This might be a really strange question, but I have been doing some work on the little man computer and it mildly annoys me that not only is there no operation code number 4, but there is absolutely no information on the internet as to why.
The opcodes go 0-9 but skip 4. Are there never any three digit codes that start with 4? What happens if there is?
Is there anyone out there that would be able to help answer this question? I just find it so strange. Thank you!
The Little Man Computer (LMC) was initially not presented as a complete specification. It is more a model, a paradigm. There are several things left undefined, like for instance what should happen when the unused opcode 4 is encountered. The aim of LMC was to introduce students to the concepts of machine code and instruction sets and demonstrate that the power of a computer does not come from complexity. The aim was not so much to explain all the details of what happens with badly designed code.
It is not defined what should happen. In concrete implementations, choices are made: either it will lead to abnormal program termination (like stated here), or it will be executed as a no-operation instruction, or it will still do something else (very unlikely). The main message is that programs should not rely on a certain implementation choice, and should never run into such an opcode. If you really want to know what would happen, then this is a specification that should be found in the documentation that comes with a specific implementation (emulator).
There is no particular reason why 4 is unused. The initial LCM (in 1965) had a slightly different set, where it seems that opcode 4 was used. The more popular set was introduced later, and is also presented in "The Architecture of Computer Hardware and System Software" (Irv Englander). Several other implementations of LCM describe extensions (like here) where opcode 4 gets a use.
There is one benefit I have found with the undefined 4 opcode, although I consider this benefit unintended, and it is only applicable when an LMC implementation aborts (with an error message) when it bumps into a 4 opcode:
When a program needs to manage an array, it will have to use self-modifying code in order to achieve indirect addressing. Such programs may not have code to detect that the array is overflowing the number of available mailboxes, and in that case the invalid 4-opcode "feature" will greatly help debug what went wrong.

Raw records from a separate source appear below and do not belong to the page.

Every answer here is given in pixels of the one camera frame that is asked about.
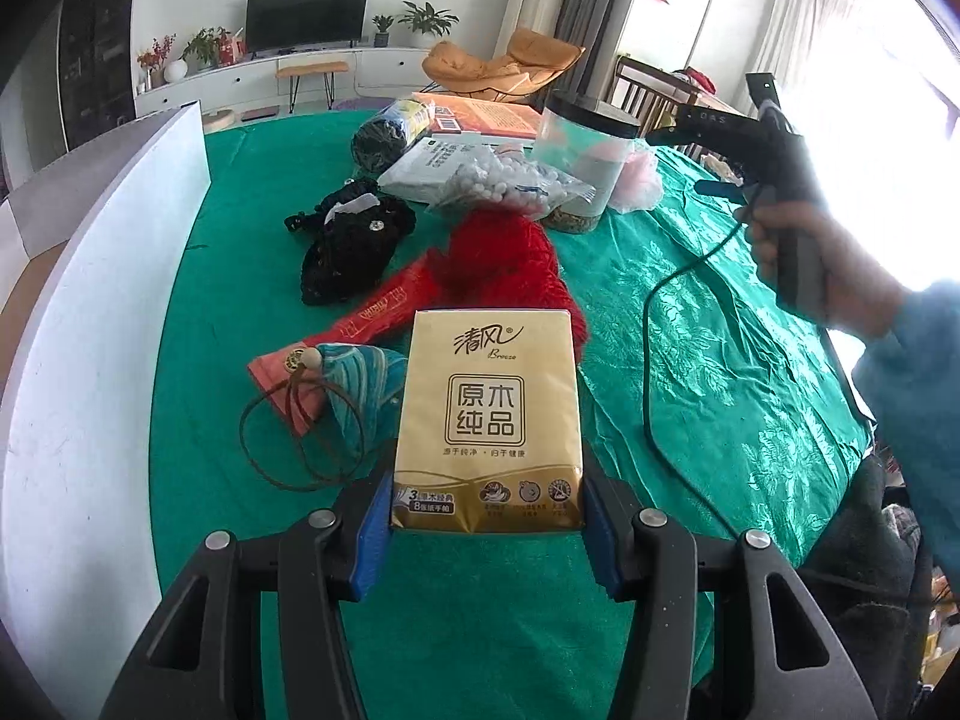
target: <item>gold tissue package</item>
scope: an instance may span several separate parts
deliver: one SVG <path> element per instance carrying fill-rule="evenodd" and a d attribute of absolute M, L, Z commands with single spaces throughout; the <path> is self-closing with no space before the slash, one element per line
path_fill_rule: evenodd
<path fill-rule="evenodd" d="M 577 530 L 582 475 L 568 312 L 416 314 L 392 525 L 456 533 Z"/>

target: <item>brown cord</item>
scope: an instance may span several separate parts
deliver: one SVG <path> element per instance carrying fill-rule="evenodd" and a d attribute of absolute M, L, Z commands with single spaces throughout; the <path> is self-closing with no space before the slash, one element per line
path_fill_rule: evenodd
<path fill-rule="evenodd" d="M 353 474 L 357 473 L 357 470 L 362 466 L 364 458 L 367 454 L 367 443 L 363 433 L 363 420 L 360 416 L 360 409 L 353 402 L 353 399 L 350 397 L 349 393 L 342 388 L 342 386 L 330 382 L 323 378 L 322 376 L 309 375 L 308 369 L 303 365 L 298 365 L 296 370 L 288 379 L 284 379 L 267 389 L 267 391 L 261 392 L 253 400 L 250 401 L 243 409 L 243 413 L 240 415 L 240 448 L 243 450 L 244 455 L 247 458 L 247 461 L 253 466 L 258 474 L 260 474 L 264 479 L 266 479 L 271 485 L 278 488 L 279 490 L 287 490 L 290 493 L 313 493 L 316 490 L 321 490 L 325 487 L 336 487 L 336 485 L 342 485 L 344 482 L 352 479 Z M 356 419 L 357 428 L 360 431 L 360 453 L 357 457 L 356 463 L 347 470 L 346 472 L 342 471 L 336 476 L 325 476 L 321 474 L 318 470 L 315 470 L 313 466 L 310 465 L 309 461 L 306 458 L 306 452 L 304 451 L 304 442 L 301 440 L 301 437 L 296 435 L 296 429 L 294 428 L 294 419 L 293 419 L 293 409 L 296 408 L 299 415 L 302 417 L 304 422 L 308 425 L 307 432 L 312 431 L 318 424 L 320 415 L 309 415 L 304 408 L 304 404 L 301 402 L 299 397 L 299 390 L 301 385 L 310 386 L 310 391 L 326 391 L 329 394 L 336 395 L 347 404 L 350 412 L 353 414 L 353 418 Z M 251 455 L 250 450 L 247 447 L 247 440 L 244 437 L 244 428 L 247 424 L 247 419 L 253 413 L 253 409 L 263 403 L 265 400 L 268 400 L 271 396 L 275 395 L 277 392 L 282 389 L 286 389 L 284 393 L 284 416 L 285 424 L 290 430 L 290 434 L 294 439 L 294 446 L 296 447 L 296 454 L 301 461 L 301 464 L 304 466 L 306 472 L 315 479 L 315 482 L 310 483 L 309 485 L 288 485 L 286 482 L 282 482 L 280 479 L 275 479 L 270 474 L 268 474 L 261 466 L 256 459 Z M 336 458 L 337 452 L 335 452 L 332 447 L 329 446 L 328 442 L 320 436 L 320 434 L 315 434 L 317 436 L 320 446 L 325 450 L 325 453 L 328 456 Z"/>

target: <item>green tablecloth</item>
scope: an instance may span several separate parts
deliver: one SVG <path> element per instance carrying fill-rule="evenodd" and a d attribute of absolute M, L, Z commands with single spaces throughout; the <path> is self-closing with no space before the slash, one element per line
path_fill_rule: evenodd
<path fill-rule="evenodd" d="M 176 276 L 157 362 L 151 508 L 169 586 L 210 531 L 288 527 L 334 491 L 285 493 L 248 466 L 237 421 L 256 393 L 246 363 L 322 330 L 353 307 L 299 301 L 306 242 L 283 227 L 352 174 L 349 137 L 368 116 L 328 113 L 208 137 L 212 186 Z M 651 286 L 733 223 L 698 196 L 702 170 L 661 151 L 666 197 L 653 213 L 608 212 L 592 233 L 551 233 L 592 338 L 580 366 L 584 437 L 610 471 L 699 533 L 722 528 L 650 456 L 640 414 L 640 310 Z M 445 247 L 449 226 L 419 213 L 392 266 Z M 838 506 L 867 443 L 810 325 L 776 309 L 741 236 L 661 291 L 652 312 L 653 419 L 666 456 L 738 529 L 764 528 L 794 563 Z M 402 348 L 402 341 L 397 346 Z M 286 479 L 296 461 L 270 410 L 251 420 L 258 459 Z M 709 605 L 697 674 L 709 669 Z M 577 536 L 398 533 L 378 585 L 344 621 L 371 718 L 605 716 L 630 605 L 606 599 Z M 264 680 L 285 717 L 275 598 L 264 601 Z"/>

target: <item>black jar lid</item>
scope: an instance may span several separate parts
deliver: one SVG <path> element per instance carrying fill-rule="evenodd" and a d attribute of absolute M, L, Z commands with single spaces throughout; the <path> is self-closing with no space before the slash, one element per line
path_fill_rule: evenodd
<path fill-rule="evenodd" d="M 640 137 L 640 122 L 637 119 L 626 111 L 587 95 L 554 91 L 546 98 L 545 107 L 568 122 L 613 135 L 614 138 L 633 140 Z"/>

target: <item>transparent container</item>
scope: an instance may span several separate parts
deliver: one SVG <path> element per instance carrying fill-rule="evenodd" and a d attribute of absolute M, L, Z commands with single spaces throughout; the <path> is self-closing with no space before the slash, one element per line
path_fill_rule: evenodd
<path fill-rule="evenodd" d="M 640 122 L 619 108 L 586 95 L 551 92 L 533 159 L 593 186 L 596 196 L 563 204 L 544 224 L 563 232 L 596 228 L 639 136 Z"/>

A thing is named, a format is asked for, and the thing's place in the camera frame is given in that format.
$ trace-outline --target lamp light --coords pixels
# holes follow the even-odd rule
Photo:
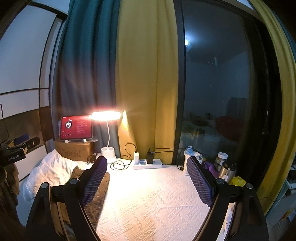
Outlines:
[[[110,143],[110,131],[109,131],[109,125],[108,121],[115,121],[119,120],[121,117],[120,112],[118,111],[95,111],[91,115],[91,119],[94,121],[106,121],[107,128],[108,128],[108,144],[107,147],[103,147],[101,149],[102,155],[106,157],[108,163],[113,163],[115,162],[115,150],[113,147],[109,147]]]

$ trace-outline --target cardboard box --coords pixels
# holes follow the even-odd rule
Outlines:
[[[74,161],[87,161],[87,157],[93,154],[92,142],[69,142],[57,139],[54,141],[54,147],[62,157]]]

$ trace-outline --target tablet screen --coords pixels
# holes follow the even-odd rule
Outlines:
[[[90,138],[92,138],[92,120],[89,115],[62,117],[61,140]]]

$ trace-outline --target brown blanket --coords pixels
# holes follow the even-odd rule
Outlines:
[[[79,178],[80,175],[83,173],[84,170],[79,169],[79,167],[75,167],[72,175],[70,177],[70,179],[72,178]],[[106,192],[108,189],[108,184],[110,181],[110,174],[108,172],[105,173],[103,180],[96,192],[96,195],[94,196],[93,200],[91,203],[87,204],[84,208],[92,226],[94,227],[94,229],[96,229],[96,226],[98,224],[99,221],[99,217],[100,217],[100,213],[102,211],[103,208],[103,204],[104,204],[104,200],[105,200],[105,196],[106,196]],[[63,216],[63,220],[65,221],[65,223],[71,227],[71,223],[69,220],[69,216],[66,210],[66,205],[64,203],[60,203],[60,207],[61,207],[61,211],[62,211],[62,216]]]

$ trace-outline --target white charger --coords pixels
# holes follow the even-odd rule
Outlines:
[[[133,153],[133,159],[135,160],[135,163],[139,163],[139,153]]]

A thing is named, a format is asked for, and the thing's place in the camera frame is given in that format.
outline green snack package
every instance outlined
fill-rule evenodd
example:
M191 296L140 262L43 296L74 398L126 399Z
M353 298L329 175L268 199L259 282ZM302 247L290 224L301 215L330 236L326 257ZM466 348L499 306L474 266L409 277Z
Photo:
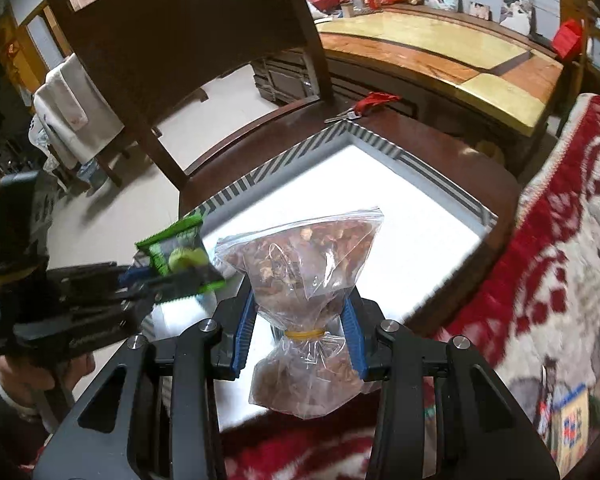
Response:
M209 262L200 237L202 217L199 214L184 217L163 231L136 243L146 254L161 276L167 276L195 267L202 277L198 294L216 290L224 285L224 278Z

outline floral blanket
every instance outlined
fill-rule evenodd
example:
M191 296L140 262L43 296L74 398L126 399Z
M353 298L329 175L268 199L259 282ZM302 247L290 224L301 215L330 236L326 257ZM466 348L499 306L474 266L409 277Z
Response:
M578 98L558 145L523 192L507 251L436 336L459 333L532 420L548 362L556 400L584 384L589 405L595 399L600 406L600 96ZM228 476L364 478L377 408L377 396L358 396L310 424L280 416L260 432L255 420L224 434Z

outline metal screw
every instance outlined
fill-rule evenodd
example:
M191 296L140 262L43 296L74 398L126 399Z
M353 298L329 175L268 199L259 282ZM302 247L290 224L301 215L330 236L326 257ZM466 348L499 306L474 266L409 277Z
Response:
M380 323L380 328L385 332L396 332L400 328L400 323L393 319L385 319Z
M127 339L126 346L128 348L131 348L132 350L136 350L137 348L144 346L148 342L149 340L145 336L143 336L142 334L138 334L133 335L129 339Z
M213 319L203 319L198 323L198 327L202 332L212 332L216 329L218 323L216 323Z
M461 350L466 350L467 348L469 348L469 346L471 346L471 341L469 341L469 338L463 335L457 335L454 338L454 346Z

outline tile floor
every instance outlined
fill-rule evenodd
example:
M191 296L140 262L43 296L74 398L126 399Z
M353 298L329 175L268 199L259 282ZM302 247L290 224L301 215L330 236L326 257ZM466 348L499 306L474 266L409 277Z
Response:
M190 102L158 125L160 140L183 169L221 139L276 109L258 94L250 66L204 88L207 101ZM108 181L93 196L83 193L58 202L48 232L51 268L108 260L131 263L135 242L178 219L178 191L139 146L129 153L129 160L119 157L113 165L123 180L121 189ZM96 373L117 348L96 353ZM74 393L81 394L94 375L84 378Z

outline human hand
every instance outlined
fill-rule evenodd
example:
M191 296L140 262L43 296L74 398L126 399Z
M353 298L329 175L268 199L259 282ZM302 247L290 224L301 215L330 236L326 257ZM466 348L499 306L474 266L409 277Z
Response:
M93 353L81 355L69 361L62 375L64 386L72 391L77 382L95 370ZM32 406L31 390L51 390L56 385L53 376L45 368L31 364L30 359L0 356L0 386L14 402Z

Take for instance the below program, which reads in a variable number of inputs, given a first input that indicates how many more inputs follow. It stores these inputs as an array. I don't include the processing of this array, which could be anything... like for instance sorting:
#input: 90 0 1 2 3 4 5 6 7 8 9 10 11 12 13 14 15 16 17 18 19 20 21 22 23 24 25 26 27 28 29 30 31 32 33 34 35 36 37 38 39 40 41 42 43 44 45 46 47 48 49 50 51 52 53 54 55 56 57 58 59 60 61 62 63 64 65 66 67 68 69 70 71 72 73 74 75 76 77 78 79 80 81 82 83 84 85 86 87 88 89
INP
BRZ zero ; nothing to do
STA size ; for later reference
loop SUB one
BRP continue
HLT ; placeholder for some processing
continue STA counter
INP
dynamic STA array
LDA dynamic
ADD one
STA dynamic
LDA counter
BRA loop
zero DAT 0
one DAT 1
size DAT
counter DAT
array DAT
<script src="https://cdn.jsdelivr.net/gh/trincot/lmc@v0.77/lmc.js"></script>Notice what happens when you run this snippet with the 91 inputs that are provided by default. Focus in particular on the line labelled "dynamic". This is the line that is subject to self-modification: it is a STA instruction responsible for storing the last input at the next slot in the growing array. Its opcode is 4xx. But when this xx becomes too large, then the opcode moves from 399 to 400, and suddenly it has become an invalid instruction. This is actually good, because now the program will halt immediately.
If the 4xx opcode would have been valid, the program execution would have continued, but it would certainly not do what was expected from it, and it would be harder to find out why.
https://web.archive.org/web/20131211112403/http://www.acs.ilstu.edu/faculty/javila/lmc/
This lists a totally different instruction set (e.g. input/output is 500/600).